This report compiles the most recent available data (primarily 2022–2025) from trusted sources including:

  • Funraise
  • Giving USA
  • Independent Sector
  • Bureau of Labor Statistics (BLS)
  • IRS / National Center for Charitable Statistics (NCCS)
  • M+R Benchmarks
  • AFP Fundraising Effectiveness Project (FEP)
  • U.S. Census Bureau
  • Federal Reserve (Survey of Consumer Finances)
  • Major digital platform and payments data sources (bibliography below)

We’ve separated verified sector data from clearly labeled analysis to help nonprofit leaders understand not just what is happening, but what it signals for 2026 and beyond.

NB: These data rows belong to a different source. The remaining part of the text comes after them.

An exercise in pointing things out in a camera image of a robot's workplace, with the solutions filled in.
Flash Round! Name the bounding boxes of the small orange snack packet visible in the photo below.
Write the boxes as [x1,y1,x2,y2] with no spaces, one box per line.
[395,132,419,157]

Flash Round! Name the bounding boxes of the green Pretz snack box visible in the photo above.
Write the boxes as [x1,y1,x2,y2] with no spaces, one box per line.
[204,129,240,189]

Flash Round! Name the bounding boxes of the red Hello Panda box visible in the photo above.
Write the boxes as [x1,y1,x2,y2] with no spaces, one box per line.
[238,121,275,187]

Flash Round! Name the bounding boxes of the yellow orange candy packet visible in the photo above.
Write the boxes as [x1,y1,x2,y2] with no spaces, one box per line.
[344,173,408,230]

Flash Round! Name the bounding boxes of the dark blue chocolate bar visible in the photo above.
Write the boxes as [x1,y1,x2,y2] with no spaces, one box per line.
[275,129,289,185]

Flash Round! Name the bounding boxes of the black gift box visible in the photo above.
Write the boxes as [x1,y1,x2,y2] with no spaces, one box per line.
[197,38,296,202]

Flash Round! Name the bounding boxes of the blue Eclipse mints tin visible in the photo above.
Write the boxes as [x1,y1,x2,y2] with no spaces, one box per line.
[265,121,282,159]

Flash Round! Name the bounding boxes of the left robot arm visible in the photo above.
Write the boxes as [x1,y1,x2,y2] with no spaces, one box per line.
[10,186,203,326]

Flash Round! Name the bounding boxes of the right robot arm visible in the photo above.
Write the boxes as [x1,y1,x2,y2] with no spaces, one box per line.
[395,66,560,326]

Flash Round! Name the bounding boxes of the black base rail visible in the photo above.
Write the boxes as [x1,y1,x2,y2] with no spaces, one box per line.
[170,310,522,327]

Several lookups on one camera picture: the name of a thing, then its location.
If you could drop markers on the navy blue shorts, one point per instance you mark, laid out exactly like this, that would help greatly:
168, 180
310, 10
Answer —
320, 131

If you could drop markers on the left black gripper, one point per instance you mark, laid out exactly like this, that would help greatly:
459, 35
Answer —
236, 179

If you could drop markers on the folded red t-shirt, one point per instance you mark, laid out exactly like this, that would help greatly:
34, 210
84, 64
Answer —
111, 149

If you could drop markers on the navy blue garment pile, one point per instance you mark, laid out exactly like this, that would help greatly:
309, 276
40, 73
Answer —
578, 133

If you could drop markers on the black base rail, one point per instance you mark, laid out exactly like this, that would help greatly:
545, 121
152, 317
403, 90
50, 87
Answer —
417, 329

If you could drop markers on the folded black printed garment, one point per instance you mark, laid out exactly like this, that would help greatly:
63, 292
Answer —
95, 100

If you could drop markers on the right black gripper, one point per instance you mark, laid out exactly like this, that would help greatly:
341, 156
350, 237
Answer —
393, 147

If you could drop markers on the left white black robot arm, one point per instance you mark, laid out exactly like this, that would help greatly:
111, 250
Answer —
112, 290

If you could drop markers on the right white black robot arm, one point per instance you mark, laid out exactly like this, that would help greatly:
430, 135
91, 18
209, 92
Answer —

Executive Summary: 2026 at a glance

Here’s what the data shows about U.S. nonprofits and fundraising right now:

  • There are approximately 1.8 million registered nonprofit organizations in the U.S., including roughly 1.3 million 501(c)(3)s.
  • Charitable giving in the U.S. remains above $550 billion annually, though growth has slowed and inflation-adjusted giving has experienced pressure.
  • Individuals contribute roughly two-thirds of all charitable giving.
  • Donor retention rates remain low—hovering near or below 45% overall, with first-time donor retention dramatically lower.
  • Digital revenue continues to grow, but acquisition costs are rising.
  • Fewer donors are giving overall, even as total dollars remain resilient.
  • Wealth concentration is increasing, shifting long-term major gift strategy.
  • Labor costs and staffing shortages remain significant pressure points.

Funraise Analysis: The sector is not contracting—but it is consolidating. Donor participation is down, operational costs are up, and the nonprofits that win in 2026 will be those that combine digital maturity with disciplined retention and lifetime value strategy.

Section 1: U.S. Nonprofit Sector Statistics

How many nonprofits are in the United States?

  • ~1.8 million registered nonprofit organizations in the U.S.
  • ~1.3 million 501(c)(3) public charities
  • Public charities make up roughly 70%+ of the nonprofit universe

Nonprofit Employment & Economic Impact

  • The nonprofit sector represents roughly 10% of the private workforce in the United States (BLS data).
  • Nonprofits account for approximately 5–6% of U.S. GDP.
  • Health and education dominate nonprofit employment share.

Funraise Analysis: While fundraising often feels like a narrow operational concern, the nonprofit sector is a macroeconomic force. Funding headwinds affect employment, services, and local economies—raising the stakes for sustainable revenue models.

Section 2: Charitable Giving Statistics in the U.S.

Total U.S. charitable giving

  • Annual charitable giving in the U.S. exceeds $550 billion (Giving USA recent reports).
  • Inflation-adjusted giving saw declines in 2022 but partial recovery in 2023–2024.
  • Real (inflation-adjusted) growth remains volatile.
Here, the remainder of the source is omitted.